BEGIN Task data

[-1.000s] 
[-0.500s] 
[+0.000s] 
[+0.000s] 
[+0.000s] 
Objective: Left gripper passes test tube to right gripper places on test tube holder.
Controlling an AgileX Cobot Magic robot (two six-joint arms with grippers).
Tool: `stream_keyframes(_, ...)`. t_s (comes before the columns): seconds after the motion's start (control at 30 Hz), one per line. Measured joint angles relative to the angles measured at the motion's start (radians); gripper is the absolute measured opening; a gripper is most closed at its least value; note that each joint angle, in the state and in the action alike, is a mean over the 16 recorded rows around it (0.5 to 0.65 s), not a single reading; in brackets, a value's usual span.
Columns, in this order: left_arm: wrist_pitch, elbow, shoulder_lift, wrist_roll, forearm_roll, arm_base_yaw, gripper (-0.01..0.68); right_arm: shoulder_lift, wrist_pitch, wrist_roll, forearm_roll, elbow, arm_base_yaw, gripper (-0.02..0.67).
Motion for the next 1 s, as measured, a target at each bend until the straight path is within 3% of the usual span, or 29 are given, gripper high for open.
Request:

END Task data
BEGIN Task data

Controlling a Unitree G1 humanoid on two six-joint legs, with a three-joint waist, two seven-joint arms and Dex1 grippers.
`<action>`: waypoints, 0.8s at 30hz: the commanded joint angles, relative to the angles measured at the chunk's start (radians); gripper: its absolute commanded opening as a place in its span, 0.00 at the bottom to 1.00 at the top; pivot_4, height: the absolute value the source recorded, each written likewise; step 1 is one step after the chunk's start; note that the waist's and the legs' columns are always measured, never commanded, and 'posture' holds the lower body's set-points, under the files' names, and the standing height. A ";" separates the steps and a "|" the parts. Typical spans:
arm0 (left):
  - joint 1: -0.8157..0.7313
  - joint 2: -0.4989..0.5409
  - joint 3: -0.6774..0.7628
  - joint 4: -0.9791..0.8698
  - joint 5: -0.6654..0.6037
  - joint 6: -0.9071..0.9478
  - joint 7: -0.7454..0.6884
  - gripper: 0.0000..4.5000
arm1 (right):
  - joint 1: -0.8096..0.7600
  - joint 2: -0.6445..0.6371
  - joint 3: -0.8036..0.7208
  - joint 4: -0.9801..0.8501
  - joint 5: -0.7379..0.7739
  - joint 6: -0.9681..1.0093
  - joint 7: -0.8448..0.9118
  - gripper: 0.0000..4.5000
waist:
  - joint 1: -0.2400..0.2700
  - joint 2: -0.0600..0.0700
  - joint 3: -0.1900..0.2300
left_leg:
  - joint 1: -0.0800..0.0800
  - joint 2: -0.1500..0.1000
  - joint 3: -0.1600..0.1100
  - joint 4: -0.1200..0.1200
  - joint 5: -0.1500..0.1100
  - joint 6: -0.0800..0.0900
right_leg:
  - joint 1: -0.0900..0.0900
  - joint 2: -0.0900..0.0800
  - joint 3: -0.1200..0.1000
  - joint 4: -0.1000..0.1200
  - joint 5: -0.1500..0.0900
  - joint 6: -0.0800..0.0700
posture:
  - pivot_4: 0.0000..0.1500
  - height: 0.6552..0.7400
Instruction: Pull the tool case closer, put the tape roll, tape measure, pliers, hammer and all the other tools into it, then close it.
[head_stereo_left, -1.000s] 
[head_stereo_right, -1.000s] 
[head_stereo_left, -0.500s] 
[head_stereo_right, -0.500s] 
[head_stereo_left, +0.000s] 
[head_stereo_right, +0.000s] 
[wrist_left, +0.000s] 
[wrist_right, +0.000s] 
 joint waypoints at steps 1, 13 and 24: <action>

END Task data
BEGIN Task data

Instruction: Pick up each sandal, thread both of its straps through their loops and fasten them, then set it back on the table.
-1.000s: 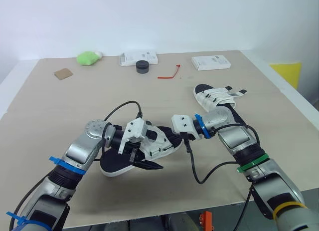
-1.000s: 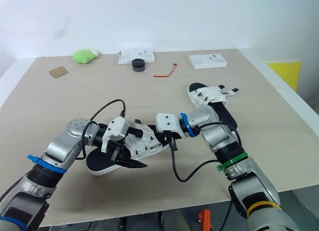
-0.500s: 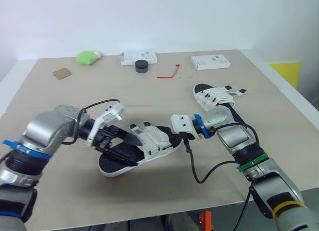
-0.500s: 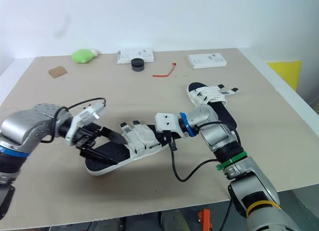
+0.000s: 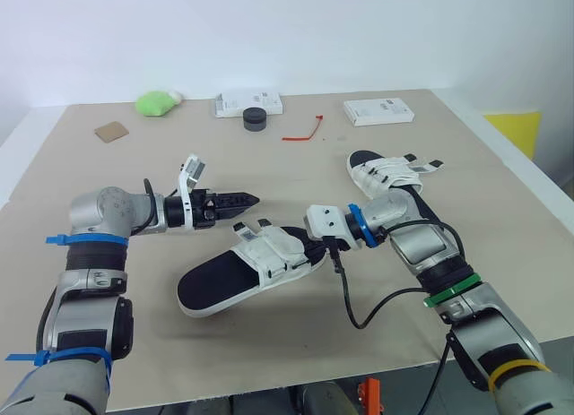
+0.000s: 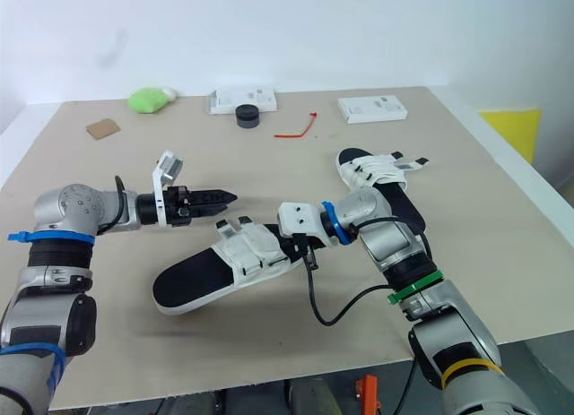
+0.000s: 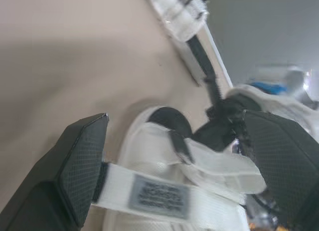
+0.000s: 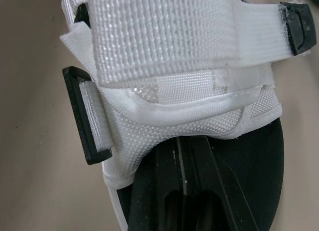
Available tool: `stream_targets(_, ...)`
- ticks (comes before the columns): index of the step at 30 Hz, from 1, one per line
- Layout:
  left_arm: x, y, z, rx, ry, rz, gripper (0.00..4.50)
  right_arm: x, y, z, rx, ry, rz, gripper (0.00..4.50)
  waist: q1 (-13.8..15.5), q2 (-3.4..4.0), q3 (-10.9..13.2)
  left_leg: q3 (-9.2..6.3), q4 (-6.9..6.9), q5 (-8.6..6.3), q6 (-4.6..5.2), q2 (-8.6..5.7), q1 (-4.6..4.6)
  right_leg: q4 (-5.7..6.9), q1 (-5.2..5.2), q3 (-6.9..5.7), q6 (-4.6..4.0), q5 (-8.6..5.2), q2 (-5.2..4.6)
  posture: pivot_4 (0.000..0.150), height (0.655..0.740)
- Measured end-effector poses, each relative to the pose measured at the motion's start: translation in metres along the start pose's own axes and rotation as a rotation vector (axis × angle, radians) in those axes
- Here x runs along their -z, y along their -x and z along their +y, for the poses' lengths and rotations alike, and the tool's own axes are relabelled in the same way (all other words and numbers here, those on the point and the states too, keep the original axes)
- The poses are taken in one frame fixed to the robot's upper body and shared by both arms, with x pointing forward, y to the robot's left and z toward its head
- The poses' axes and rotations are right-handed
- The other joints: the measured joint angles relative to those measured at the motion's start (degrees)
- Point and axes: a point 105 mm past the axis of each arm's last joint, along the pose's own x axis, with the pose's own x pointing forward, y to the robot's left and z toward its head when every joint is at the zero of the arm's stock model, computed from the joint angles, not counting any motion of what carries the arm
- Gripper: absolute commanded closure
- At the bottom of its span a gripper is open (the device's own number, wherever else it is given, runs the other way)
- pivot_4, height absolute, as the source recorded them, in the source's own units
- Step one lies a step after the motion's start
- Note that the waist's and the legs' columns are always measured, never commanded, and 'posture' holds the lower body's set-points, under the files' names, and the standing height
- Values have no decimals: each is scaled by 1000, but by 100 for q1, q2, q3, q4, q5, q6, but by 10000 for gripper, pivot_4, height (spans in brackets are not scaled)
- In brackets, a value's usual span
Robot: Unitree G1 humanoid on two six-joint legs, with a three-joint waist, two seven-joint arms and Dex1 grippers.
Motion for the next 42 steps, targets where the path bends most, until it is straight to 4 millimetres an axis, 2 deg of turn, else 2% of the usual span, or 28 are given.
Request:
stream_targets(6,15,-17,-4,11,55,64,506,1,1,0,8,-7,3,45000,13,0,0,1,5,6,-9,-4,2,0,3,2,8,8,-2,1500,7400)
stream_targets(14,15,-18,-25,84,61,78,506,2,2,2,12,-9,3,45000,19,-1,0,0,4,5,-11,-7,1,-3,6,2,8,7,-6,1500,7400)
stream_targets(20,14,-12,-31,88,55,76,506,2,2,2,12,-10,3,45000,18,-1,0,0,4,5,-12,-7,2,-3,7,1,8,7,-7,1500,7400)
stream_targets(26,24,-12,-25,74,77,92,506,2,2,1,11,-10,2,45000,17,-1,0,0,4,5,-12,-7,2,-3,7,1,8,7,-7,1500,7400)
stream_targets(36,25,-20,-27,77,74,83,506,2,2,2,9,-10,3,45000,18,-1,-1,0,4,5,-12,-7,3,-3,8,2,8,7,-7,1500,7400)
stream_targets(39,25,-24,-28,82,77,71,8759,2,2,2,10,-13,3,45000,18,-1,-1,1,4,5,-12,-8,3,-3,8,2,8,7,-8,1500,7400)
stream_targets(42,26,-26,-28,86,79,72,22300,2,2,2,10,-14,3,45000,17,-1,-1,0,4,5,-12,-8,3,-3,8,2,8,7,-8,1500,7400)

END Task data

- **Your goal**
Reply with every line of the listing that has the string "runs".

- **Written answer**
- Here x runs along their -z, y along their -x and z along their +y, for the poses' lengths and rotations alike, and the tool's own axes are relabelled in the same way (all other words and numbers here, those on the point and the states too, keep the original axes)
- At the bottom of its span a gripper is open (the device's own number, wherever else it is given, runs the other way)

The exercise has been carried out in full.